What happens during a late probate, meaning you don’t begin the probate process until many years after death? In a recent case, we probated an estate 40 years after death. This case study shows just a few problems with late probate.
Creditors get impatient
Creditors are usually patient, and they understand that when someone first passes, they won’t get the decedent’s money immediately. Once the creditors know that the estate is opened and the attorney is involved, they sit tight for a bit.
BUT, if it’s been a decade – or four in this case – they understandably get impatient. Creditors need someone to sue to get their money; they can’t sue a dead person. If no one is appointed as executor, then there is no one to drag into court. Eventually, if the heirs don’t probate, then creditors will ask the court to appoint someone (usually the Public Administrator, a court-appointed stranger) to be executor/administrator. The creditors aren’t going to request that an heir be appointed; it will be a court-appointed person who has no relationship to the estate.
If you wait decades to probate, then you will likely end up with multi-generational probate. As time lapses, more people will pass away.
For example, granddad passed away 40 years ago, and no one probated his estate. Eventually, his kids and grandkids will pass away too. Granddad died in 1970 and was survived by five sons at the time. Since then, two of the sons and even some grandsons have passed away.

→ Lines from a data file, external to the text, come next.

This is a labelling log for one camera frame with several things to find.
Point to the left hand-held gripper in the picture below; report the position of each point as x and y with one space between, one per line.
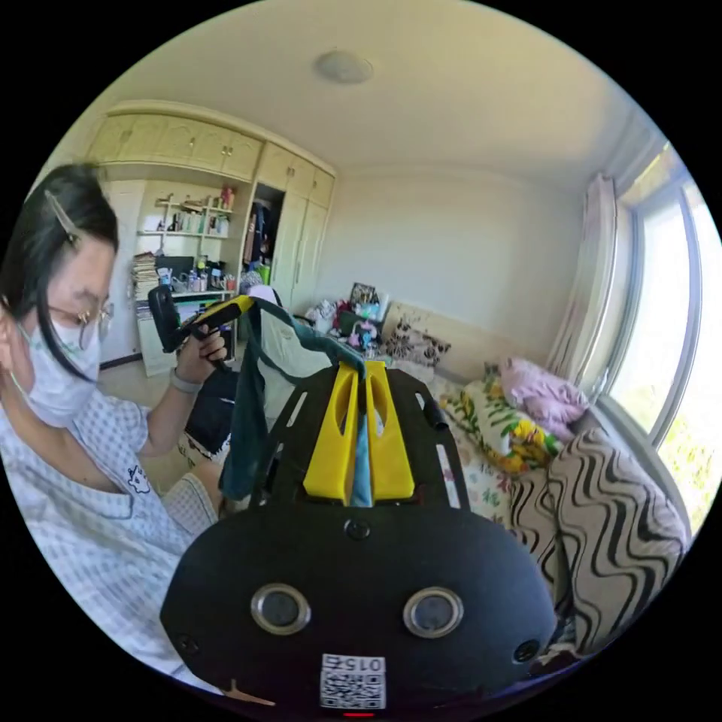
198 329

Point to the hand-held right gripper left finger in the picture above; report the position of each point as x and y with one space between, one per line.
330 445

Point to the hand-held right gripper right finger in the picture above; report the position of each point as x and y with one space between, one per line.
390 445

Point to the white t-shirt with teal trim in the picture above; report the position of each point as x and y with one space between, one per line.
285 345

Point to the person's left forearm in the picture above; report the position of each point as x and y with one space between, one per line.
168 409

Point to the person's left hand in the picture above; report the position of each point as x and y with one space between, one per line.
204 354

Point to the desk shelf with bottles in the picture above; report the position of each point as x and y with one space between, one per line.
186 248

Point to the cream wardrobe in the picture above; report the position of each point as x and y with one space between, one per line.
293 225

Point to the cushion with black flower print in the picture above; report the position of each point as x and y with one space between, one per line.
418 344

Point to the bed with floral sheet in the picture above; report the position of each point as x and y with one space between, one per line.
486 492

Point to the yellow floral quilt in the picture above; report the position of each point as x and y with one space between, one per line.
499 424

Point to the heap of toys and clothes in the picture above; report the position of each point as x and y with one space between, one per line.
345 319

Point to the pink blanket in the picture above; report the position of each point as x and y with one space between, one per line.
542 390

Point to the person's body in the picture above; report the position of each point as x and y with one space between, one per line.
73 479

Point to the wavy striped blanket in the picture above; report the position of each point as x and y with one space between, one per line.
612 527

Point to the pale curtain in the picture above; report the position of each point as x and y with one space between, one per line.
589 282

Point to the round ceiling lamp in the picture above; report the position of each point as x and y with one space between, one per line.
344 66

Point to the window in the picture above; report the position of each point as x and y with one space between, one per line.
663 316

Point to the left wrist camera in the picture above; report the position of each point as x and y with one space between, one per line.
161 318

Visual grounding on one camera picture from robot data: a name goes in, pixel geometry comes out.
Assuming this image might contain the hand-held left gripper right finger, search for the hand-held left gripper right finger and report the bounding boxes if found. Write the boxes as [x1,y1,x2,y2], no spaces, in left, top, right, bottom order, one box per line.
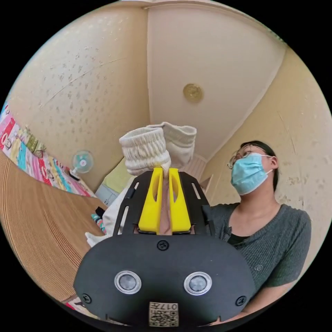
[168,168,196,233]

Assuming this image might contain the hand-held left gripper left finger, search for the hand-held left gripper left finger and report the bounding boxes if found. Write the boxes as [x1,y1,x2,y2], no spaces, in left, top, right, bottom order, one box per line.
[138,167,164,233]

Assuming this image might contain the person's left forearm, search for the person's left forearm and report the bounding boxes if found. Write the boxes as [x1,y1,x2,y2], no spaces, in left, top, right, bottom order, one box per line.
[220,281,295,324]

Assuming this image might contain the pile of clothes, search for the pile of clothes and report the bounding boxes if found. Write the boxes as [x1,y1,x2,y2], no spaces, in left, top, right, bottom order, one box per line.
[91,206,108,234]

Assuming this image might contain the small white table fan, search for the small white table fan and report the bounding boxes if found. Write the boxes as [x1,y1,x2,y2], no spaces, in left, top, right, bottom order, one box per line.
[69,149,94,181]

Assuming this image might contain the person's body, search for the person's body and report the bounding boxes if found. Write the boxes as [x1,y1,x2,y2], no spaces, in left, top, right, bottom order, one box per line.
[207,140,312,294]

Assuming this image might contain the bed with woven mat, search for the bed with woven mat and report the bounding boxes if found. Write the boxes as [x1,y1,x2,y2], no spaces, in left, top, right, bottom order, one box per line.
[0,102,111,313]

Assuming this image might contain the round golden ceiling lamp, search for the round golden ceiling lamp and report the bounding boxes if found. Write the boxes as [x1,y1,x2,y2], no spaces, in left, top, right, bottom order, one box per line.
[183,83,204,104]

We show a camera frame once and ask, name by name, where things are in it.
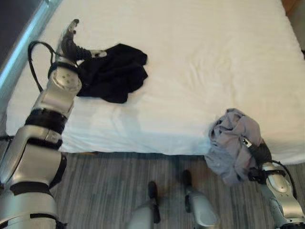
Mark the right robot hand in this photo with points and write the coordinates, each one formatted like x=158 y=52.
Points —
x=261 y=151

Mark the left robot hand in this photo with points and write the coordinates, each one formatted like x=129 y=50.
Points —
x=71 y=48

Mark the grey garment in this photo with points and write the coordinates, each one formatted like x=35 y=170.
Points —
x=232 y=145

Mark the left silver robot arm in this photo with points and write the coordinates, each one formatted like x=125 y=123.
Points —
x=35 y=140

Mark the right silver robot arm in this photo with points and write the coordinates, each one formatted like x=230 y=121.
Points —
x=280 y=190

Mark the white bed mattress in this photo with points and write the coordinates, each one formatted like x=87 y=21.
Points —
x=181 y=71

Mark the black garment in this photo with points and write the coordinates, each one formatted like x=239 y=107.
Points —
x=114 y=74

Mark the left silver robot leg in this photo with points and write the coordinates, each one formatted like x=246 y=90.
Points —
x=147 y=210

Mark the light blue bed frame rail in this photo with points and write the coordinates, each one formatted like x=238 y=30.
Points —
x=22 y=40

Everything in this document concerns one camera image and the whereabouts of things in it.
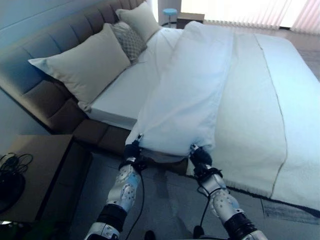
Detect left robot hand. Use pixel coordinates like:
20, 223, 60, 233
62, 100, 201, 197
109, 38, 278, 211
124, 133, 144, 163

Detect white mattress sheet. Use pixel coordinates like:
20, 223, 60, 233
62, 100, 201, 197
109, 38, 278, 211
89, 26, 186, 131

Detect blue round stool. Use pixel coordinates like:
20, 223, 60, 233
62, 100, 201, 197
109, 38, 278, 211
162, 7, 177, 27

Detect brown upholstered bed frame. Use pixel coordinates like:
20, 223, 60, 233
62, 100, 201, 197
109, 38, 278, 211
0, 0, 189, 177

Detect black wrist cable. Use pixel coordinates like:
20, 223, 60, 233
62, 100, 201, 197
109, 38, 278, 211
192, 166, 224, 237
128, 159, 148, 240

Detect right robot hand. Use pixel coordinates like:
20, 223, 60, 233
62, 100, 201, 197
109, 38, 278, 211
189, 143, 213, 171

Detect brown wooden nightstand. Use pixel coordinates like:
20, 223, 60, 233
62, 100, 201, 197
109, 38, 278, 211
176, 12, 206, 30

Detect white vertical blinds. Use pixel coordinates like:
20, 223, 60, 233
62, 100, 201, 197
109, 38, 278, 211
180, 0, 320, 35

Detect large cream pillow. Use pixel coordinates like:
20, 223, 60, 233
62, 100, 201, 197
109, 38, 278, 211
27, 22, 132, 113

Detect brown bedside table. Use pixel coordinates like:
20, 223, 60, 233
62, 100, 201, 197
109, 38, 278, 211
0, 133, 94, 227

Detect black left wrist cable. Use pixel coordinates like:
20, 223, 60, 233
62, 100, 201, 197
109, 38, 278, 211
128, 159, 148, 240

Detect white duvet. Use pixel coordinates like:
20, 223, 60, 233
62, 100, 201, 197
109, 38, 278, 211
125, 20, 320, 211

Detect black cable bundle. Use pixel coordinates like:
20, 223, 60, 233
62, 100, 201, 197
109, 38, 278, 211
0, 152, 34, 213

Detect grey patterned cushion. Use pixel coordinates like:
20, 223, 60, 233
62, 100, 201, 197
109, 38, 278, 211
109, 21, 148, 65

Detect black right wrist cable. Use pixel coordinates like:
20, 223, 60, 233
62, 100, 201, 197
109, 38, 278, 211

In this situation, courts will usually require you probate in reverse: starting with the grandsons’ estates, then the sons’, then you will be allowed to probate granddad’s estate. Why? Granddad’s estate requires someone to represent the interest of his five sons. But, if two sons died, there is no one to represent those sons. Someone needs to be appointed for the deceased sons’ estates. But, if those sons had sons (grandsons of the granddad) who passed away, then you can’t set up the two sons’ estates until you set up the grandsons’ estates.
That’s why you have to work backwards: you set up the grandsons’ estates, which allows you to set up the sons’ estates, which allows you to set up granddad’s estate. If this all sounds like a mess – it is.
We get calls from grandkids who haven’t probated; they just keep living in the grandparent’s home after his passing. But now the grandkids want to sell the home and they don’t realize the amount of work ahead of them. A lot can happen in 40 years. In this case, it took a week’s worth of emails and phone calls just to figure out who is who in the family tree.
Tenants get too comfy and won’t leave
If tenants stay in the decedent’s property even for a year, they get very comfortable living there. They are used to staying in the house without rent increases and act as if it is their own place. The tenants generally do not want to leave. This is true of both family members of the decedent and also unrelated tenants.
If the tenants act like this after a year or two, imagine if the tenants have stayed in the house for decades. Because they have been maintaining the home for decades, they get upset when an executor comes in and tells them that they have to pay more rent or leave.
We’ve highlighted three of the problems that can happen if an estate is probated late, especially after 40 years. These are problems that can be fixed but be ready to have a lot of patience through the process.